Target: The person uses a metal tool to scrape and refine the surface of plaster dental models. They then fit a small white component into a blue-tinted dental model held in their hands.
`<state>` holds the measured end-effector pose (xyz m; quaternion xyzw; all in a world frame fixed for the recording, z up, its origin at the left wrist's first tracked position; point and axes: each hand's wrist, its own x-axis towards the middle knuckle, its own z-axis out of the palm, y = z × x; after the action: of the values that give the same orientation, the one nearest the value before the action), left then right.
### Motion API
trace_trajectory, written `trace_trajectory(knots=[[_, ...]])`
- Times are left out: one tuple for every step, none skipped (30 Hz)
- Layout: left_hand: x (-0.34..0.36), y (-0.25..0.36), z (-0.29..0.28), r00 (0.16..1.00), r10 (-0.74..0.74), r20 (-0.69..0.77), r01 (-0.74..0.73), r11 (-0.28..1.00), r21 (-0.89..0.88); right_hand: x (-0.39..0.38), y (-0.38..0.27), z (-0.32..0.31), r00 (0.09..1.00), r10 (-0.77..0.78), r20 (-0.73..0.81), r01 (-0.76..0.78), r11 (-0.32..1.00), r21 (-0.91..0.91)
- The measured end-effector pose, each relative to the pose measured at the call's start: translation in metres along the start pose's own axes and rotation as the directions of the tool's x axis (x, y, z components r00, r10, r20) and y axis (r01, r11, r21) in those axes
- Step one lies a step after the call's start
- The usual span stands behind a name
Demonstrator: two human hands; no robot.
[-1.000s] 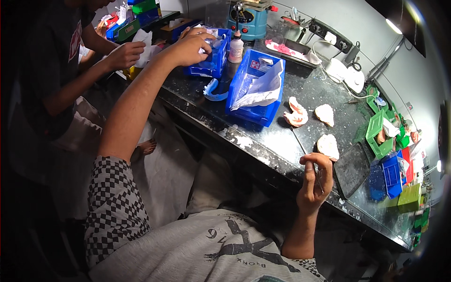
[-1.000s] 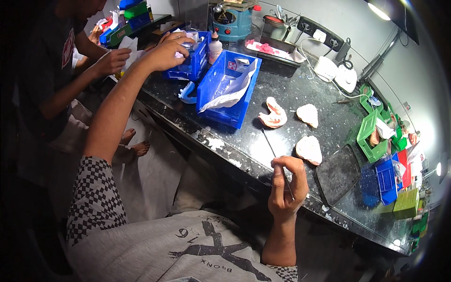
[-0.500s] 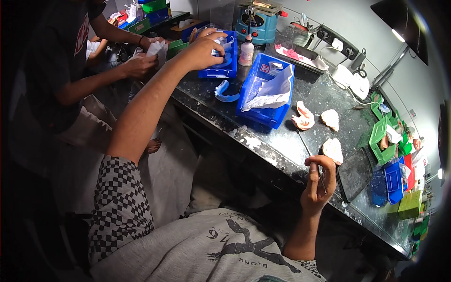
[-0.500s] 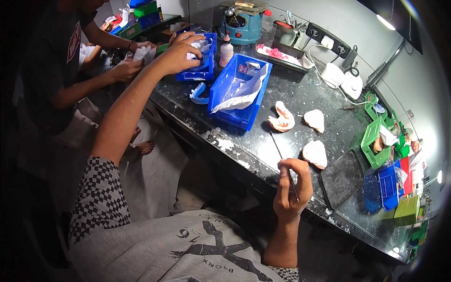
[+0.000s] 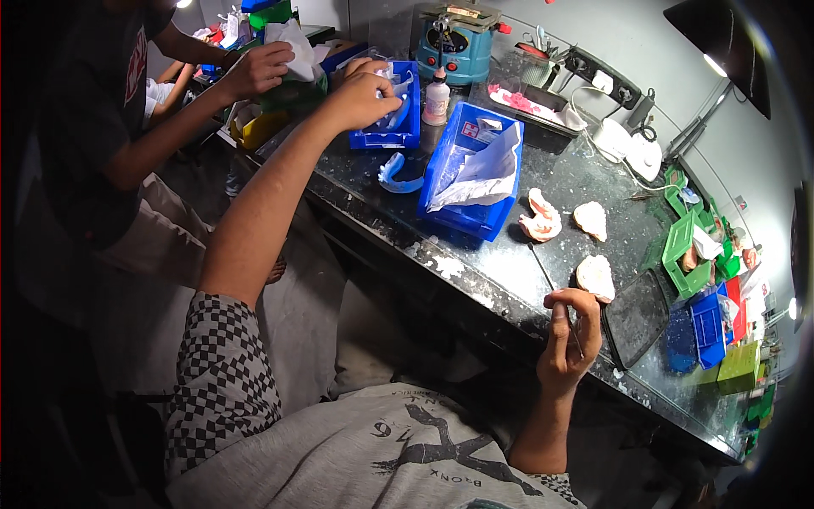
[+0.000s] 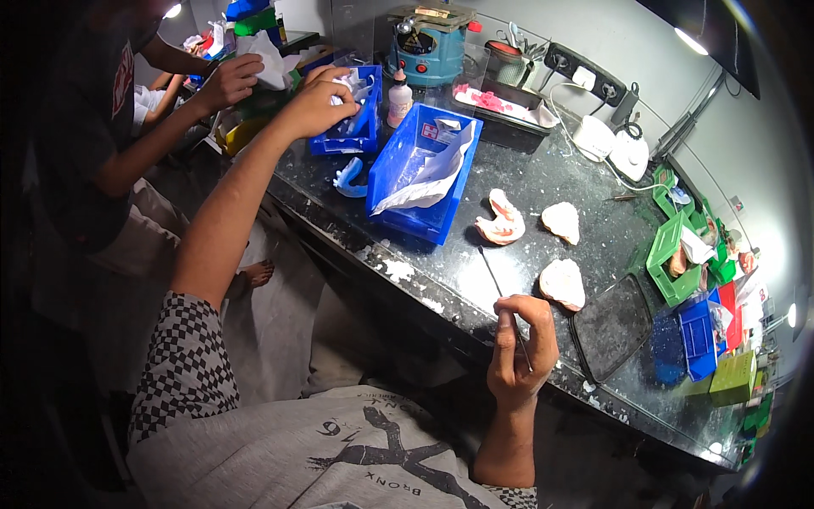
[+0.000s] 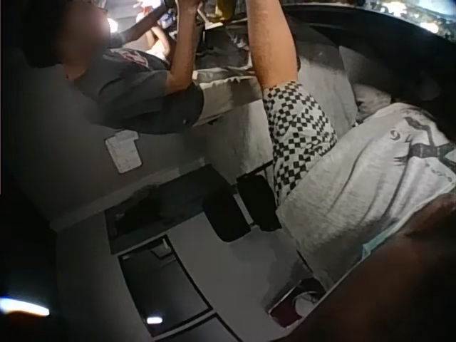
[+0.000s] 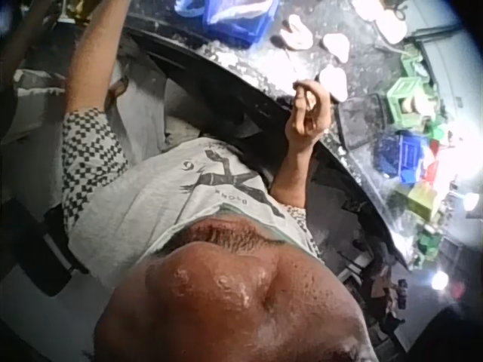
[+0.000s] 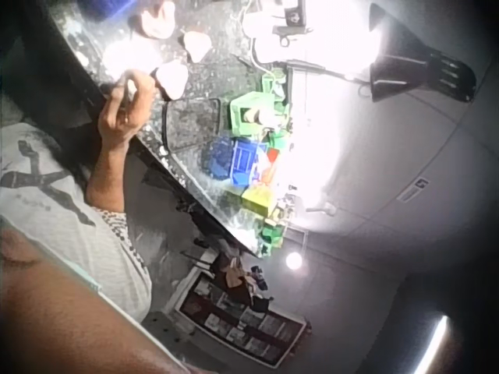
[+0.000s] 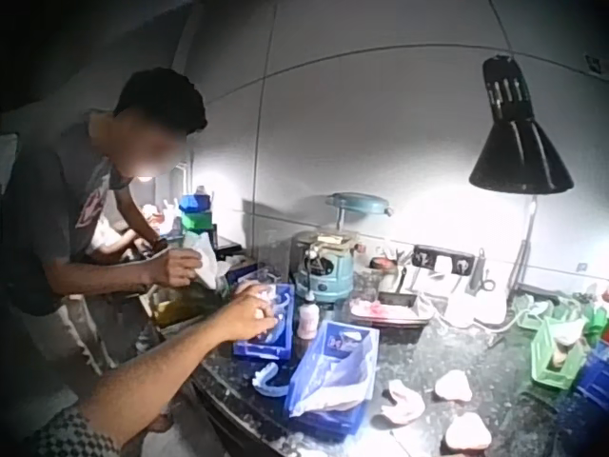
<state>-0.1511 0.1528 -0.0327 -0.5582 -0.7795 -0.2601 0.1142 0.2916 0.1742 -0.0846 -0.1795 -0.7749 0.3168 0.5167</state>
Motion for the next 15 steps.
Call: trace_trajectory(knots=[[-0.002, -0.001, -0.001, 1.0, 0.001, 0.014, -0.001, 1.0, 0.025, 0.0, -0.001, 0.002, 1.0, 0.001, 0.002, -0.001, 1.0, 0.003], [-0.004, -0.003, -0.002, 1.0, 0.002, 0.027, -0.003, 0.999, 0.049, 0.0, -0.001, 0.003, 1.0, 0.003, 0.003, -0.003, 1.0, 0.004], [-0.004, -0.005, -0.004, 1.0, 0.018, 0.022, -0.019, 0.999, 0.039, 0.0, -0.002, 0.004, 1.0, 0.006, 0.004, -0.006, 1.0, 0.004], [-0.004, -0.005, -0.002, 0.999, 0.019, 0.028, -0.02, 0.999, 0.04, 0.0, -0.002, 0.003, 1.0, 0.011, 0.003, -0.011, 1.0, 0.005], [-0.004, -0.006, -0.002, 0.999, 0.046, -0.009, -0.046, 0.999, 0.002, 0.001, -0.003, 0.003, 1.0, 0.003, 0.005, -0.003, 1.0, 0.001], [-0.004, -0.008, -0.001, 0.996, 0.072, -0.046, -0.074, 0.997, -0.035, 0.001, -0.003, 0.002, 1.0, -0.005, 0.008, 0.005, 1.0, -0.002], [-0.004, -0.011, -0.003, 0.992, 0.102, -0.08, -0.106, 0.993, -0.05, 0.001, -0.002, 0.002, 1.0, -0.002, 0.007, 0.002, 1.0, -0.003], [-0.003, -0.015, -0.001, 0.973, 0.133, -0.188, -0.148, 0.987, -0.069, 0.001, -0.002, 0.002, 1.0, -0.005, 0.012, 0.005, 1.0, -0.001], [-0.003, -0.019, -0.002, 0.976, 0.112, -0.187, -0.134, 0.985, -0.109, 0.0, -0.002, 0.002, 1.0, -0.008, 0.016, 0.008, 1.0, 0.001], [-0.002, -0.019, -0.004, 0.978, 0.091, -0.19, -0.12, 0.982, -0.149, 0.0, -0.001, 0.001, 1.0, -0.009, 0.016, 0.009, 1.0, 0.0], [0.0, -0.018, -0.005, 0.977, 0.091, -0.192, -0.121, 0.981, -0.149, 0.0, -0.001, 0.0, 1.0, -0.002, 0.017, 0.002, 1.0, 0.003], [0.003, -0.018, -0.007, 0.982, 0.066, -0.175, -0.099, 0.977, -0.187, -0.001, -0.001, 0.0, 1.0, 0.005, 0.018, -0.005, 1.0, 0.007], [0.005, -0.012, -0.01, 0.987, 0.043, -0.157, -0.078, 0.971, -0.226, -0.001, 0.0, -0.001, 1.0, 0.005, 0.016, -0.005, 1.0, 0.003], [0.006, -0.006, -0.011, 0.987, 0.045, -0.157, -0.081, 0.97, -0.23, -0.001, 0.0, -0.002, 1.0, 0.007, 0.016, -0.007, 1.0, 0.014], [0.006, 0.001, -0.01, 0.984, -0.011, -0.176, -0.043, 0.954, -0.297, -0.001, 0.001, -0.003, 1.0, 0.01, 0.016, -0.01, 1.0, 0.024]])
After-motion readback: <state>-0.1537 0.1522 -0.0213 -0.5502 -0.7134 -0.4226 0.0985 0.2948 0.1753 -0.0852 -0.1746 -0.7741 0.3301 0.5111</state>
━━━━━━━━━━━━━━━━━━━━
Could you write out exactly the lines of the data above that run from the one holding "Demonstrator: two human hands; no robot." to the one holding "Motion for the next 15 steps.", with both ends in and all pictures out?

Demonstrator: two human hands; no robot.
[-1.000s] 
[-1.000s] 
[-0.500s] 
[-0.500s] 
[+0.000s] 
[+0.000s] 
[+0.000s] 
[+0.000s] 
[+0.000s] 
[+0.000s] 
<state>-0.1511 0.1528 -0.0327 -0.5582 -0.7795 -0.2601 0.1142 0.2916 0.1742 -0.0846 -0.1795 -0.7749 0.3168 0.5167</state>
Motion for the next 15 steps.

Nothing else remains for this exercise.